Sunday, May 20, 2007

A Personal Perspective on Third Federal Savings and Loan


Not my usual topic. But the PD has been featuring Mark Stefanski, who has been running Third Federal for, they say, about 20 years now. I always think of them as an old fashioned bank; when in fact, they aren't. According to the PD they are the "third largest mutual thrift in the Country."

When I moved back to Cleveland in 1997, I wanted to open a checking account with them. But they didn't allow ATM cards. My 19 years in Washington DC mentality said huh? So I went with another bank. When I questioned the teller at the time, she said 'The Stefanski's believe we are better when we are basically a cash and carry people." Fast forward to my philosophy now, what with the average consumer 30k in debt and foreclosures rampant.

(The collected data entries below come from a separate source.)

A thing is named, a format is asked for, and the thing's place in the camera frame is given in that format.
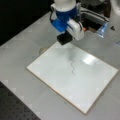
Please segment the black cable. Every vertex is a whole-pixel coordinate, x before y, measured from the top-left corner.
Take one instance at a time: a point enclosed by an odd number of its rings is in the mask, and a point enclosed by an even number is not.
[[[98,15],[98,14],[96,14],[96,13],[94,13],[94,12],[84,11],[84,10],[82,10],[81,13],[82,13],[82,12],[83,12],[83,13],[90,13],[90,14],[96,15],[97,17],[102,18],[104,21],[109,22],[105,17],[103,17],[103,16],[101,16],[101,15]]]

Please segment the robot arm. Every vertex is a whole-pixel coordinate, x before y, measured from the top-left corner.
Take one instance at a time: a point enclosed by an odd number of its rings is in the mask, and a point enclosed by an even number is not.
[[[84,32],[78,16],[76,0],[54,0],[54,2],[51,7],[56,17],[51,23],[61,33],[57,36],[58,41],[64,45],[73,39],[77,41],[82,39]]]

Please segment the drawn line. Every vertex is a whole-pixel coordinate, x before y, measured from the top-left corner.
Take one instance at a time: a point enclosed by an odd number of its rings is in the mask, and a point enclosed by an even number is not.
[[[72,74],[74,74],[75,75],[75,72],[74,72],[74,70],[75,70],[75,68],[74,68],[74,66],[73,66],[73,64],[74,64],[74,60],[73,59],[70,59],[72,62],[71,62],[71,66],[72,66]]]

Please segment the gray table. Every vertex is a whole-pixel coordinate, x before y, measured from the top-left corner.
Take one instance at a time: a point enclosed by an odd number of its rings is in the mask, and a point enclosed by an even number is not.
[[[87,115],[61,98],[26,67],[56,42],[49,14],[0,47],[0,80],[42,120],[119,120],[120,73],[109,84]],[[73,42],[80,48],[120,69],[120,46],[91,32]]]

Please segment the white board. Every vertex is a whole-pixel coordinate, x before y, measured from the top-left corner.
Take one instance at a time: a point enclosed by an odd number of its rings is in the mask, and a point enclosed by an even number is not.
[[[27,69],[84,114],[118,72],[71,43],[58,42]]]

There is wisdom in that philosophy. I don't know if they allow ATM cards now, but that teller's comment from 1997 has stuck with me all these years.

I also love the history of the bank. When traditional lenders in Cleveland would not lend to the Eastern Europeans (translate Polish) who came here to work the factories, Ben Stefanski started his own lending institution. I grew up on the outskirts of Slavic Village, and every family I knew, family or otherwise, used Third Fed. I know they made a fortune on mortgage loans to Clevelanders.

When I lived in Boston or St. Louis or Maryland I kept repeating the story of the history of Third Federal, with some pride that entrepreneurship was so successful and beneficial to the early Eastern European community of Cleveland. So here is the link again to the article.

(above is a commissioned bronze of Ben and Gerome Stefanski which sits at the Corporate Headquarters. It was done by one of my clients, the talented Ron Dewey from Light Sculpture Works.) Peace Out - 3C

4 comments:

Christine said...

re: ATMs.... I deliberately chose Third Fed to open my first checking account (at age 18, in 1996) *because* they didn't offer ATM cards, which I thought were a stupid way to get in debt fast (and I still do). so it's interesting to me to hear about your perspective, and how it's changed.

i've opened other accounts with other banks since then, and i always turn down the ATM card. key bank said that "by law" (which was probably a load of crap) they had to give it to me, but i was free to destroy it later if i wanted (which I did). other banks have treated me like i was a total nutjob when i said "no thanks" to the ATM.

of all my friends, only one other has "just said no." and she's the only one with any savings, i think.

Cleveland Carole Cohen 3C said...

I do like the way you think, Christine. And your analysis of friends with and without ATM cards. Thanks for adding your perspective!

Leanne Paynter said...

I, too, have declined an ATM card whenever I've opened a new account over the past 15+ years and, like Christine, the person on the other side of the desk has always looked at me like I'm nuts. I've been doing just fine without an ATM card, thank you.

BTW, I love those kinds of sculptures... somehow they give a town a sense of community and often give a glimpse into it's history.

Cleveland Carole Cohen 3C said...

Wow, that is two young people weighing in, in favor of no ATM card; I'm going to have to do a study, seriously! And it gives me hope, Leanne, that fiscal responsibility may be on the way to being considered sexy again!